クラブOB の加藤久氏(右)、鈴木武一氏(左)も被災地での支援活動を精力的に行っている。中央が小幡忠義氏。

 宮城県全域に渡る広範なエリアで復興作業に関与した村松が今、塩竈の状況に目を見張っている。

「松島と利府町に比べても塩竈の被害は凄まじかった。人も亡くなっている。でも際立って復旧していった。それは塩釜FCの存在だよ。塩竈の災害ボランティアセンターを小幡さんが引き受けたからね。塩竈は県の社会福祉協議会の側から見ても凄かった。小幡さん? 相変わらず、熱くてうざいよ(笑)。

 3月21日に突然、『事務所に来い』と言われて行ってみたら、『復興に向けてのドリームゲームをやる。以上!』だって。僕も忙しいんだけね(笑)。でもね、子供たちを徹底的に信じる姿はすごい。他のセンターなんかは、危ないからといって刃物さえ持たせないのに小幡さんは物資の運搬からドロ出しまで中高生に役割を振ってどんどんやらせた。官とかをあてにせず自分たちで見事に成し遂げた」

 非常時には事象の本質が浮き彫りになる。平時ではヒューマニストに見えた御仁が買占めに走ったり、テレビでおちゃらけていた芸人がいち早く支援物資を運んで名も告げずに去って行く。生と死が交錯する中で一切の虚飾が削がれ、発信するものが剥き出しになるのだ。サッカークラブも同様であった。未曾有の天災の中で、塩釜FCは地域とのかかわりから、一サッカークラブの枠を大きく超えたまさにコミュニティの核となっていた。

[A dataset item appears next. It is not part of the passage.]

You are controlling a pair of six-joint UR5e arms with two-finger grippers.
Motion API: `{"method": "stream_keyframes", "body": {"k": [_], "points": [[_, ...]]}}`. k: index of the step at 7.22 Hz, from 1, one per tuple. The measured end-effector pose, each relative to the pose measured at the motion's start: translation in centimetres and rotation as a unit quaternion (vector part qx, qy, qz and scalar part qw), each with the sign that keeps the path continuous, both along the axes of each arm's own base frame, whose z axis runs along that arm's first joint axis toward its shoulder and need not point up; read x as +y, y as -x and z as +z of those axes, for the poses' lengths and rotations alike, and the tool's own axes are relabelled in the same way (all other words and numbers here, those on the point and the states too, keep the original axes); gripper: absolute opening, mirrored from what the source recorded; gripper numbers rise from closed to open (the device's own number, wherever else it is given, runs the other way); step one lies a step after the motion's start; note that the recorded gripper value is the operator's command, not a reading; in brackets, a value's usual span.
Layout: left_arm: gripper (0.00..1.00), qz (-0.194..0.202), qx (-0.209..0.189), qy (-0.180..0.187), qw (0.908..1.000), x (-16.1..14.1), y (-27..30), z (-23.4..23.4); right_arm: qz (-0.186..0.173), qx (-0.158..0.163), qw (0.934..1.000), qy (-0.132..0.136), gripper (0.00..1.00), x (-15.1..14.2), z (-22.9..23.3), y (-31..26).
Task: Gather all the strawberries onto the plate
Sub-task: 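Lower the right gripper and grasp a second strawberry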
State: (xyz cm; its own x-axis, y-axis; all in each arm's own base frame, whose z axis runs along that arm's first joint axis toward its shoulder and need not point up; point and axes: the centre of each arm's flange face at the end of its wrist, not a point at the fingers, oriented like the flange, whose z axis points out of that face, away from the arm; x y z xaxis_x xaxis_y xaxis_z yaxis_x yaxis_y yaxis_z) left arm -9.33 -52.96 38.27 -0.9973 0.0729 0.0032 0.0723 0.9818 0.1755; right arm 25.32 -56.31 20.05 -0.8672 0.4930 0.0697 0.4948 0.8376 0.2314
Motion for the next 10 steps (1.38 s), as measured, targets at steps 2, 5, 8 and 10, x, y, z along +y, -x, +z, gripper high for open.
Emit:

 若い頃、肉屋の放蕩息子と言われ、何度も親に勘当された小幡は友人の保証人になったために数千万円の借金を背負って自殺まで考えていた。そんな小幡がボランティアどころか、身銭を切ってただ情熱の限り子ども会から立ち上げた塩釜FCの劇的な成立経緯は拙著『蹴る群れ』(講談社)に記したのでここで多くの行は割かない。

 しかし、サッカー経験の無い野育ちの人間が、何の援助も受けず、ビジネスにする気も無く、ただ子供が好きという一点でJリーグの開幕するはるか29年前に作ったクラブ(1964年当時仁井町スポーツ少年団)が、Jの理念を先取りするかのように実践し、この国難のときに地域に不可欠の存在として機能していることに驚きと感動を禁じ得ない。

 座右の銘は幾つになっても「ガキ大将」。元々は空手家でサッカー協会とは異なる文脈、異なる施策でクラブを運営してきた小幡は、強化育成のあり方ではJユースクラブとは真逆の方法論だったとも言える。それでも結果的に5万8000人の町から15人ものJリーガーを輩出させ、今では宮城県サッカー協会の会長になり、ベガルタ仙台の役員にも就任している。その哲学に学ぶことは少なくないはずである。

 70歳を越えても精悍な身体つき。格式や権威を嫌い、ときに熱い東北弁が混ざるその口調は変わらない。